**Prompt:** Look through the material below for "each". Copy every line that contains it.

**Exercise data:**
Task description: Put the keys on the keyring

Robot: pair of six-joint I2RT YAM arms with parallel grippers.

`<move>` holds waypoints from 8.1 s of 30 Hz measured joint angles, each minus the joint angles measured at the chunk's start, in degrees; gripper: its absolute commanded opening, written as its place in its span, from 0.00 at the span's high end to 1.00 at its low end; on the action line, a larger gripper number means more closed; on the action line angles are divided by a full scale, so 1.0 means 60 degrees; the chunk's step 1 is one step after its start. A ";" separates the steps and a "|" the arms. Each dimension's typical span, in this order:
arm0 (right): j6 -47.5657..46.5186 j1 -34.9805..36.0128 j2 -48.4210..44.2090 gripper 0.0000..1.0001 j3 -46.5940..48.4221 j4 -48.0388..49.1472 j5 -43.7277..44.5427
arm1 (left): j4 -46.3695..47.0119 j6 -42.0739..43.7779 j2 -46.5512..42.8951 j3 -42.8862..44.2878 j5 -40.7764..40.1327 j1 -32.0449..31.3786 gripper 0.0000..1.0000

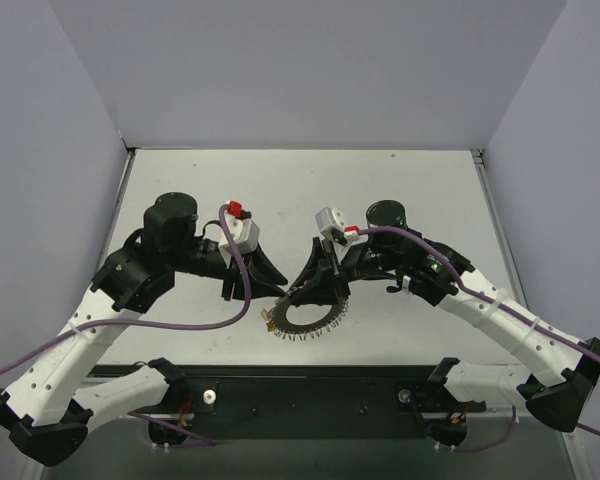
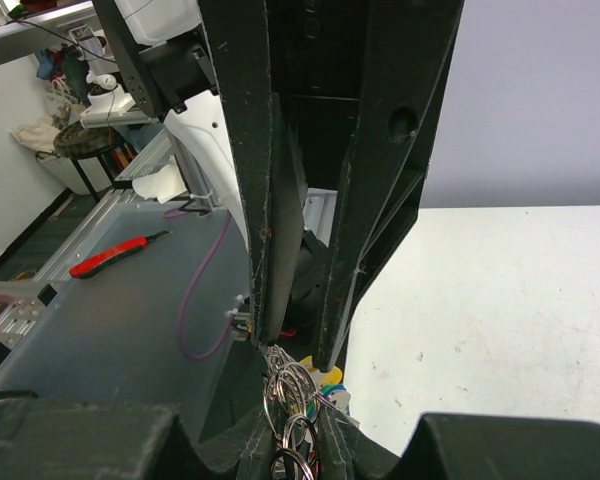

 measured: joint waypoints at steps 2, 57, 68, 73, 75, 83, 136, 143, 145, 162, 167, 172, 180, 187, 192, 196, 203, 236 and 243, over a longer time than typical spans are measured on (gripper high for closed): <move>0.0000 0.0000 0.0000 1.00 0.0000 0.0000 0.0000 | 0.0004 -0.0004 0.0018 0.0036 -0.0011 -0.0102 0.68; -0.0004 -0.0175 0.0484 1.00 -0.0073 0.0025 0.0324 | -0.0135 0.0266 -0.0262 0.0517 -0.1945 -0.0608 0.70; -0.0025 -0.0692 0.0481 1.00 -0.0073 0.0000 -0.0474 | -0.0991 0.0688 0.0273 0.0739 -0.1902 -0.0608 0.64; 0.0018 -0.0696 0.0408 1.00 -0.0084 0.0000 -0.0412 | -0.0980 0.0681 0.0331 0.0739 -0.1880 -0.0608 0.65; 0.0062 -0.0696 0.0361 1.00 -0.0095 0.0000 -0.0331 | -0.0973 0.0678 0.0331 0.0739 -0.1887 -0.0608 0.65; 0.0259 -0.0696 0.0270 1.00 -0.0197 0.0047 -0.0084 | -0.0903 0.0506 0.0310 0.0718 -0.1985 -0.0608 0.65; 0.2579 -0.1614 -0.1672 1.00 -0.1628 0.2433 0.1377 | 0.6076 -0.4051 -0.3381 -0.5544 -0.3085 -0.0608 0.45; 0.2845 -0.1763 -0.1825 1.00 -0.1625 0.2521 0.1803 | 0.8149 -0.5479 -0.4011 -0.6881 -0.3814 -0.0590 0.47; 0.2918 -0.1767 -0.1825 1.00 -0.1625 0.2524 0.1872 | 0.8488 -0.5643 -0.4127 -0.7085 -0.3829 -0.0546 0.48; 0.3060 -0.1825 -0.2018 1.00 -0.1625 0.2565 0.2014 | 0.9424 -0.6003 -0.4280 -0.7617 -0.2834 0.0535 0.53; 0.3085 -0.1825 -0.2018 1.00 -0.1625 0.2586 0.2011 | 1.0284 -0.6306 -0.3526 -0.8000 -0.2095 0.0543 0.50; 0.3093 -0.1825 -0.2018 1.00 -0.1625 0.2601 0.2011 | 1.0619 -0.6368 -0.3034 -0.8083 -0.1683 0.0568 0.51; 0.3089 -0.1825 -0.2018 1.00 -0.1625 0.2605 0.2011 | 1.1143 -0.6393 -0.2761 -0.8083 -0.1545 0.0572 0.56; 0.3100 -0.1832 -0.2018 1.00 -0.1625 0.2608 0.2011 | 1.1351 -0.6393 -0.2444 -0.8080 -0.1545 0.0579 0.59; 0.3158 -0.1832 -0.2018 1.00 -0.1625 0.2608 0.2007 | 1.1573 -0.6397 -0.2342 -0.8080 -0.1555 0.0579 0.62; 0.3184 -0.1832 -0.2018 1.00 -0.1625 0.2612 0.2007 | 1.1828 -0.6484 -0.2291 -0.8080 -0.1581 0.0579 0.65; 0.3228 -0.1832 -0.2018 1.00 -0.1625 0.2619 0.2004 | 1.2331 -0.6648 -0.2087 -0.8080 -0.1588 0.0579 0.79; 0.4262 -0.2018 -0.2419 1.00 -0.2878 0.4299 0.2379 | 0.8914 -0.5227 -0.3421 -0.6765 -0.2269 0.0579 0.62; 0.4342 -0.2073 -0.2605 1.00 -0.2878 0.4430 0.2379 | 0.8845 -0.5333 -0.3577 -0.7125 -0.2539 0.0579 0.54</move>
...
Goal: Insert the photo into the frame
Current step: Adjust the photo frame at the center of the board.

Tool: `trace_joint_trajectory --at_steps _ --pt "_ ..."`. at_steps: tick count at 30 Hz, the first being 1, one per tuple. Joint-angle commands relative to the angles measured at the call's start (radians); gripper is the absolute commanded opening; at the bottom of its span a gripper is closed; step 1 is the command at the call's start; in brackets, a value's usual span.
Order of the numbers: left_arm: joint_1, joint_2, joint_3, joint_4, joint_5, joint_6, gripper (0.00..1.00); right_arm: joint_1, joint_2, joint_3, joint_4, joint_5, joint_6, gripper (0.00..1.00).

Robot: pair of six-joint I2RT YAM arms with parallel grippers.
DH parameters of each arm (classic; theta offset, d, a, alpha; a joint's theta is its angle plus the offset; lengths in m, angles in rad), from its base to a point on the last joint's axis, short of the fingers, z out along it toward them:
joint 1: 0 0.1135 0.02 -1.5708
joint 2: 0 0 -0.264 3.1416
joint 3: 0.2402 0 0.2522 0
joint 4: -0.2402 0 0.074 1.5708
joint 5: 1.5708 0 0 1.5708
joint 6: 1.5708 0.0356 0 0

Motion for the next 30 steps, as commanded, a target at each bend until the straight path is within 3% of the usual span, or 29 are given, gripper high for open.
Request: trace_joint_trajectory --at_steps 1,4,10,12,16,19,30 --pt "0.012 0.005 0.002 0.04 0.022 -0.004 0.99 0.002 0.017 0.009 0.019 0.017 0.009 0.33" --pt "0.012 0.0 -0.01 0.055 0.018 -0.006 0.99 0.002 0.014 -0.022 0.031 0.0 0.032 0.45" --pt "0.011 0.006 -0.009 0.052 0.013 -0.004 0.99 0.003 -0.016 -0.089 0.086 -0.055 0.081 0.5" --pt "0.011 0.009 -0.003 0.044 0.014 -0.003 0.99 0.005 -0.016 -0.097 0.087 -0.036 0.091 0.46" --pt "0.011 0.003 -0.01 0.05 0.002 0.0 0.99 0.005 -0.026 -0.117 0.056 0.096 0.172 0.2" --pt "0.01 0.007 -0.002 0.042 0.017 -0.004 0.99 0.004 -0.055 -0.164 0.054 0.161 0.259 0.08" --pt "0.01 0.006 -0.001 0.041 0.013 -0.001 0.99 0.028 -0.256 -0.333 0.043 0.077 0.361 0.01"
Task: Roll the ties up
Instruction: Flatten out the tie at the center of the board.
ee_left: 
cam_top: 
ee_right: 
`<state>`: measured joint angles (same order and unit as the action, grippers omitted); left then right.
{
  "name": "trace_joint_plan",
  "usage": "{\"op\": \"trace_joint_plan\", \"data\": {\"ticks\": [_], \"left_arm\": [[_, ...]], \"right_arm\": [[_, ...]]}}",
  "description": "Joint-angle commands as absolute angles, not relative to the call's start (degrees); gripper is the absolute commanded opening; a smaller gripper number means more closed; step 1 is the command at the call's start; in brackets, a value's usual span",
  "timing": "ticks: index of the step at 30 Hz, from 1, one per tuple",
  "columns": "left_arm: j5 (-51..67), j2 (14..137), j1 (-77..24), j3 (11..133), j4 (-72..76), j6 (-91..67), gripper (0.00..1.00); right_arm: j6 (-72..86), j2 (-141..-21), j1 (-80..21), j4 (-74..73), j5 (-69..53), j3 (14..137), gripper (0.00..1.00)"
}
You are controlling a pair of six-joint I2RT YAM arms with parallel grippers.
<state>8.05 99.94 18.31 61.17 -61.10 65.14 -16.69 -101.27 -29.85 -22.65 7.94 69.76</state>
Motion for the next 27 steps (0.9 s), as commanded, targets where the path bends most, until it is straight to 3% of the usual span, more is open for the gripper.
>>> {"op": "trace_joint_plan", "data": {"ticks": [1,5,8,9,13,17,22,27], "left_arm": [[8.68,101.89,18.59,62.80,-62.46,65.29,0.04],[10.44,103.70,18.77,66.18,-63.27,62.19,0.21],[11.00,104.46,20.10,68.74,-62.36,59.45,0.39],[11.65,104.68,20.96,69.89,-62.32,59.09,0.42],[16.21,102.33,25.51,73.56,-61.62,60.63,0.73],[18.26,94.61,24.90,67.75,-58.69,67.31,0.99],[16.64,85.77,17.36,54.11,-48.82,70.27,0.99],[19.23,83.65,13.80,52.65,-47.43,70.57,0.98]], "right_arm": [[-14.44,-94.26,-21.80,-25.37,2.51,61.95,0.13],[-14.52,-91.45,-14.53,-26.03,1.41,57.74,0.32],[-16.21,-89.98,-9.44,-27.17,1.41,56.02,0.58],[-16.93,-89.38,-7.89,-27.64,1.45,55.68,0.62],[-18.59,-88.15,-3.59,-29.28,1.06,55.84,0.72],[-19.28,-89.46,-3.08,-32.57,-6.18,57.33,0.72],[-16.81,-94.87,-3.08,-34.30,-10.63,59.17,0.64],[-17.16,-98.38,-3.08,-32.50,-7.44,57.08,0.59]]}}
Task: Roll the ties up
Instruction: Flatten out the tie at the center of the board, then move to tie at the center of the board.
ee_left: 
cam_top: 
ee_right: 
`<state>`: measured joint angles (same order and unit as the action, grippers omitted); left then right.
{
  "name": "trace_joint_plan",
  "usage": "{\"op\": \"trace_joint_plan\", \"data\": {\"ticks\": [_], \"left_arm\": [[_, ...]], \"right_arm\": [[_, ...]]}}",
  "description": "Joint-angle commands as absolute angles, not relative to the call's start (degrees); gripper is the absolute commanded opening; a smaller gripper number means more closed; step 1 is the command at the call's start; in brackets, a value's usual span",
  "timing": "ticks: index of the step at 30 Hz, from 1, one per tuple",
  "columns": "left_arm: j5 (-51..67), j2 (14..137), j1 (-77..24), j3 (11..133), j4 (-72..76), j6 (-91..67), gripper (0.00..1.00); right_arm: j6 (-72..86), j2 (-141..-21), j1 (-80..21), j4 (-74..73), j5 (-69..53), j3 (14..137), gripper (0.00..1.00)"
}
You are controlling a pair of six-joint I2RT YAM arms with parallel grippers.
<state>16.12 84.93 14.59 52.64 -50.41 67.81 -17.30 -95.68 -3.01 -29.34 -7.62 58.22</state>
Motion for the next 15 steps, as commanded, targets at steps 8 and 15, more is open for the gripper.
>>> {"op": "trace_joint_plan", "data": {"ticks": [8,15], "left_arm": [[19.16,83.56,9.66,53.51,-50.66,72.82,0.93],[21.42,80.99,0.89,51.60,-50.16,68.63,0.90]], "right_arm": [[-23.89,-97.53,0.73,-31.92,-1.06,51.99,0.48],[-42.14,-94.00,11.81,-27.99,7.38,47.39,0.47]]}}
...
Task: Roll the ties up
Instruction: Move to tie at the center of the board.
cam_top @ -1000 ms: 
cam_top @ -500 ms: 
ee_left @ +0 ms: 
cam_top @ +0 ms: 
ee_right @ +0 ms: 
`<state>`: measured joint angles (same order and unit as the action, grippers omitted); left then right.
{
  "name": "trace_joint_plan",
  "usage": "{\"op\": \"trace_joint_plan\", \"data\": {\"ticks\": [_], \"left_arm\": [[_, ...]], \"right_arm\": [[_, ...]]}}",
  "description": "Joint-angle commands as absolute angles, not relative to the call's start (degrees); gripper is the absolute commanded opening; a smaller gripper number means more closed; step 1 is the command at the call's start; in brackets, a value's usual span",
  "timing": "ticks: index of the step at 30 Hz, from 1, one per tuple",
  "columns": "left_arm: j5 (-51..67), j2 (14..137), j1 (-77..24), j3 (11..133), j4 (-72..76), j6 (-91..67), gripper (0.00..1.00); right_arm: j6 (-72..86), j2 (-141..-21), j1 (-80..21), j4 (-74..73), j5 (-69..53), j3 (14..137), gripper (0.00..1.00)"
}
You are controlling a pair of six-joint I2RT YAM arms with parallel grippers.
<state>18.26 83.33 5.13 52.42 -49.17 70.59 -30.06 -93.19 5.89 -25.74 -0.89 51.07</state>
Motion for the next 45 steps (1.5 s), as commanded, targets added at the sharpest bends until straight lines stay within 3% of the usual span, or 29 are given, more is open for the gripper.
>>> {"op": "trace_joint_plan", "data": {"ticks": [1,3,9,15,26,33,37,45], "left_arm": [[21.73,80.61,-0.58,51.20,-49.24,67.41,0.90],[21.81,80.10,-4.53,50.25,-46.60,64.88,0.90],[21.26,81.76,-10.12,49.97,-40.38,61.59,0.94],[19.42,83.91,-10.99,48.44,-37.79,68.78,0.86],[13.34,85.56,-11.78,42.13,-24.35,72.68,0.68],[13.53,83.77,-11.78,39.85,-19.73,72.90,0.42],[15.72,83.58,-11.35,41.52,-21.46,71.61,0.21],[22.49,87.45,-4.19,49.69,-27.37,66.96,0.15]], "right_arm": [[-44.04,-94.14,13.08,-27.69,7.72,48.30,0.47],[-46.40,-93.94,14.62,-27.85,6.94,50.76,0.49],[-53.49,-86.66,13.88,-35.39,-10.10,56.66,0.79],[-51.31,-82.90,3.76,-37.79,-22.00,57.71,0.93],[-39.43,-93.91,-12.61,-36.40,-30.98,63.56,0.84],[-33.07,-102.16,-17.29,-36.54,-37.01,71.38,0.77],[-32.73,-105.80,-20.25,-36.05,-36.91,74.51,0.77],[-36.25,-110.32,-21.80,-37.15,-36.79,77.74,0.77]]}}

**Answer space:**
`<move>` holds waypoints from 8.1 s of 30 Hz measured joint angles, each minus the joint angles measured at the chunk's start, in degrees; gripper: its absolute commanded opening, written as its place in its span, from 0.00 at the span's high end to 1.00 at its low end; on the action line, a larger gripper number means more closed; on the action line angles are divided by a full scale, so 1.0 means 60 degrees; the chunk's step 1 is one step after its start. A ";" separates the steps and a "|" the arms. Each dimension's typical span, in this order:
DH parameters of each arm (classic; theta offset, d, a, alpha; a joint's theta is its angle plus the offset; lengths in m, angles in rad), from its base to a point on the last joint's axis, short of the fingers, z out along it toward them:
Motion for the next 30 steps, as commanded, a target at each bend until the straight path is within 3% of the usual span, or 29 are given, gripper high for open.

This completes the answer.